§ **REQUIRED ACTION**: What follows is a set of records, each of which is to be written out exactly.

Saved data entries
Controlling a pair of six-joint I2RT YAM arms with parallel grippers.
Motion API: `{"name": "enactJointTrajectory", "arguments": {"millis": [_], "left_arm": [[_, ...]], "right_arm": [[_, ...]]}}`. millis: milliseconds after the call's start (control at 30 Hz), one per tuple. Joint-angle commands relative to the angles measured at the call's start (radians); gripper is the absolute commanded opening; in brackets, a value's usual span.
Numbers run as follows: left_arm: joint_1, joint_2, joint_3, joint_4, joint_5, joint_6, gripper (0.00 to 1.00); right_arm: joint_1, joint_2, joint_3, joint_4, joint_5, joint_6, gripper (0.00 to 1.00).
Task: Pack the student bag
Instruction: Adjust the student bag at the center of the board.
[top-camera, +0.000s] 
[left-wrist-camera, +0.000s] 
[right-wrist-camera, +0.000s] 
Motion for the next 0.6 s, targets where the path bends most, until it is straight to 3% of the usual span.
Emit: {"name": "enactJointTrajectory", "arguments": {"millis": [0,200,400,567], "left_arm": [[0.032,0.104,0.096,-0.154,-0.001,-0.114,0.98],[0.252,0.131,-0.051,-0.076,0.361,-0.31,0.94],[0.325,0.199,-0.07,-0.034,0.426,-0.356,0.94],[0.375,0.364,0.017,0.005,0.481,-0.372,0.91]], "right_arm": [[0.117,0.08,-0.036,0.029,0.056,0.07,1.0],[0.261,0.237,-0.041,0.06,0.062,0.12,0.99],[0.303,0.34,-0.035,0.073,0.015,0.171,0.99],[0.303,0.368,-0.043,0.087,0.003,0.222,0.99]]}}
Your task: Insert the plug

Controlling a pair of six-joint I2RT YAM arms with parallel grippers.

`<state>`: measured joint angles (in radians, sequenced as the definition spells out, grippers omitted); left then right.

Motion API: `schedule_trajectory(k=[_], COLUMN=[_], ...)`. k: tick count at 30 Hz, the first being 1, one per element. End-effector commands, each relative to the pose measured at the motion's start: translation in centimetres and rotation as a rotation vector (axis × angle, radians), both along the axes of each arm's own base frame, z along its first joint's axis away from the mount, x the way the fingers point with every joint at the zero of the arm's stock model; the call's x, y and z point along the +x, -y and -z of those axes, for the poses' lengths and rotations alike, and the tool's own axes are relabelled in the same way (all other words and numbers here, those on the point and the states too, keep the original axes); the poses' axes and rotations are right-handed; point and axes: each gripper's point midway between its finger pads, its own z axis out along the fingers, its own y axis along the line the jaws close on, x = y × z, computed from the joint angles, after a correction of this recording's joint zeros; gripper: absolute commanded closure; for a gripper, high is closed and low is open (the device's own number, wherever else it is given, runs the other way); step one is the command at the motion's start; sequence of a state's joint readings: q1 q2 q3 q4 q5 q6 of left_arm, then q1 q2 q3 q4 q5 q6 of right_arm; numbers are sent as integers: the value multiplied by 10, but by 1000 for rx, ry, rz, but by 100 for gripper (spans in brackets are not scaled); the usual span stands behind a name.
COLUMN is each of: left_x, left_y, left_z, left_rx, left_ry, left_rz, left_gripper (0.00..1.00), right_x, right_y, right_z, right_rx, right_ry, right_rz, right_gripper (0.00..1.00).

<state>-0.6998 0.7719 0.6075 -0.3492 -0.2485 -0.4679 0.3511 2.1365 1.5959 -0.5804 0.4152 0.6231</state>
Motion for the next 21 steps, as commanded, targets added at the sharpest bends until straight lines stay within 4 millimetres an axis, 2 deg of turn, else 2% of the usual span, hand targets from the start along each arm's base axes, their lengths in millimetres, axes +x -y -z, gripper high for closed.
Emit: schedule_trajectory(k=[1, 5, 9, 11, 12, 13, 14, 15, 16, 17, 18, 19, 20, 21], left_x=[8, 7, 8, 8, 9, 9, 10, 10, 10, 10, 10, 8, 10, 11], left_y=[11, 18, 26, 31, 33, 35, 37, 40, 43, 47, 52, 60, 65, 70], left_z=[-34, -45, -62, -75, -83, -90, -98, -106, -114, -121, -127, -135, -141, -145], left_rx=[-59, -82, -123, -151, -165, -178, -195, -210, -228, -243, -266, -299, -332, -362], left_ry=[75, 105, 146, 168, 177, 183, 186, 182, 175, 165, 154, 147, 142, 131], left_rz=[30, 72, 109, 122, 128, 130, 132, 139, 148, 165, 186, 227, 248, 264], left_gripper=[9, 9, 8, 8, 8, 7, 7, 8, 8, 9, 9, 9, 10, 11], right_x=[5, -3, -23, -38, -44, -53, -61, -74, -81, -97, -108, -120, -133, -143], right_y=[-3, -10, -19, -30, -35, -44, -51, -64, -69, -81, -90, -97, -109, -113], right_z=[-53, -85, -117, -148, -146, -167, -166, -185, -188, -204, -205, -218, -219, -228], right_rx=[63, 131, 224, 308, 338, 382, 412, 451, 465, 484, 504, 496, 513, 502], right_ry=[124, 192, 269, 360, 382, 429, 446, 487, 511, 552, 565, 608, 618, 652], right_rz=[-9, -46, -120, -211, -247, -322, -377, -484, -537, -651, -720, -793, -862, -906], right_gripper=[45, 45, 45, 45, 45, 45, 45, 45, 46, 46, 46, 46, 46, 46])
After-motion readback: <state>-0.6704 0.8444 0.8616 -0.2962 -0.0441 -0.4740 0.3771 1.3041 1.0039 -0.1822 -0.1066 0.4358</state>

§ **WRITTEN SOLUTION**:
Controlling a pair of six-joint I2RT YAM arms with parallel grippers.
Motion API: `{"name": "enactJointTrajectory", "arguments": {"millis": [_], "left_arm": [[_, ...]], "right_arm": [[_, ...]]}}`. millis: milliseconds after the call's start (control at 30 Hz), one per tuple. Joint-angle commands relative to the angles measured at the call's start (radians); gripper is the absolute commanded opening; in brackets, a value's usual span.
Numbers run as follows: left_arm: joint_1, joint_2, joint_3, joint_4, joint_5, joint_6, gripper (0.00 to 1.00); right_arm: joint_1, joint_2, joint_3, joint_4, joint_5, joint_6, gripper (0.00 to 1.00).
Task: Pack the student bag
Instruction: Adjust the student bag at the center of the board.
[top-camera, +0.000s] 
[left-wrist-camera, +0.000s] 
[right-wrist-camera, +0.000s] 
Motion for the next 0.6 s, targets where the path bends most, until it is straight to 3% of the usual span.
Emit: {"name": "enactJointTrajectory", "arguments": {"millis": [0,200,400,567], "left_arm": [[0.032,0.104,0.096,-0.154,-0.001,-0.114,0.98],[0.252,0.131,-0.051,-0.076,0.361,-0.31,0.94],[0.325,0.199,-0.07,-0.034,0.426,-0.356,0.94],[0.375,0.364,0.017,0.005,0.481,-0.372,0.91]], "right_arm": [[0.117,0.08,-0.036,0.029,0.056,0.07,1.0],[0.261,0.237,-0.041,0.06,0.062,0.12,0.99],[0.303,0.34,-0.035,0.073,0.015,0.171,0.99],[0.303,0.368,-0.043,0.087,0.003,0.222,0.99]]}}
Your task: Insert the plug

Controlling a pair of six-joint I2RT YAM arms with parallel grippers.

`<state>`: measured joint angles (in radians, sequenced as the definition spells out, grippers omitted); left then right.

Motion API: `schedule_trajectory(k=[_], COLUMN=[_], ...)`. k: tick count at 30 Hz, the first being 1, one per element. End-effector commands, each relative to the pose measured at the motion's start: translation in centimetres and rotation as a rotation vector (axis × angle, radians), both along the axes of each arm's own base frame, z along its first joint's axis away from the mount, x the way the fingers point with every joint at the zero of the arm's stock model; the call's x, y and z point along the +x, -y and -z of those axes, for the poses' lengths and rotations alike, and the tool's own axes are relabelled in the same way (all other words and numbers here, those on the point and the states too, keep the original axes); the poses' axes and rotations are right-handed; point and axes: each gripper's point midway between its finger pads, its own z axis out along the fingers, its own y axis along the line the jaws close on, x = y × z, computed from the joint angles, after a correction of this recording's joint zeros; gripper: absolute commanded closure; for a gripper, high is closed and low is open (the device's own number, wherever else it is given, runs the other way); step one is the command at the motion's start; sequence of a state's joint readings: q1 q2 q3 q4 q5 q6 of left_arm, then q1 q2 q3 q4 q5 q6 of right_arm; numbers are sent as integers: the value multiplied by 10, but by 1000 for rx, ry, rz, but by 100 for gripper (spans in brackets are not scaled); the usual span stands behind a name.
COLUMN is each of: left_x, left_y, left_z, left_rx, left_ry, left_rz, left_gripper (0.00..1.00), right_x, right_y, right_z, right_rx, right_ry, right_rz, right_gripper (0.00..1.00).

<state>-0.6998 0.7719 0.6075 -0.3492 -0.2485 -0.4679 0.3511 2.1365 1.5959 -0.5804 0.4152 0.6231</state>
Motion for the next 21 steps, as commanded, targets added at the sharpest bends until straight lines stay within 4 millimetres an axis, 2 deg of turn, else 2% of the usual span, hand targets from the start along each arm's base axes, their lengths in millimetres, axes +x -y -z, gripper high for closed.
Emit: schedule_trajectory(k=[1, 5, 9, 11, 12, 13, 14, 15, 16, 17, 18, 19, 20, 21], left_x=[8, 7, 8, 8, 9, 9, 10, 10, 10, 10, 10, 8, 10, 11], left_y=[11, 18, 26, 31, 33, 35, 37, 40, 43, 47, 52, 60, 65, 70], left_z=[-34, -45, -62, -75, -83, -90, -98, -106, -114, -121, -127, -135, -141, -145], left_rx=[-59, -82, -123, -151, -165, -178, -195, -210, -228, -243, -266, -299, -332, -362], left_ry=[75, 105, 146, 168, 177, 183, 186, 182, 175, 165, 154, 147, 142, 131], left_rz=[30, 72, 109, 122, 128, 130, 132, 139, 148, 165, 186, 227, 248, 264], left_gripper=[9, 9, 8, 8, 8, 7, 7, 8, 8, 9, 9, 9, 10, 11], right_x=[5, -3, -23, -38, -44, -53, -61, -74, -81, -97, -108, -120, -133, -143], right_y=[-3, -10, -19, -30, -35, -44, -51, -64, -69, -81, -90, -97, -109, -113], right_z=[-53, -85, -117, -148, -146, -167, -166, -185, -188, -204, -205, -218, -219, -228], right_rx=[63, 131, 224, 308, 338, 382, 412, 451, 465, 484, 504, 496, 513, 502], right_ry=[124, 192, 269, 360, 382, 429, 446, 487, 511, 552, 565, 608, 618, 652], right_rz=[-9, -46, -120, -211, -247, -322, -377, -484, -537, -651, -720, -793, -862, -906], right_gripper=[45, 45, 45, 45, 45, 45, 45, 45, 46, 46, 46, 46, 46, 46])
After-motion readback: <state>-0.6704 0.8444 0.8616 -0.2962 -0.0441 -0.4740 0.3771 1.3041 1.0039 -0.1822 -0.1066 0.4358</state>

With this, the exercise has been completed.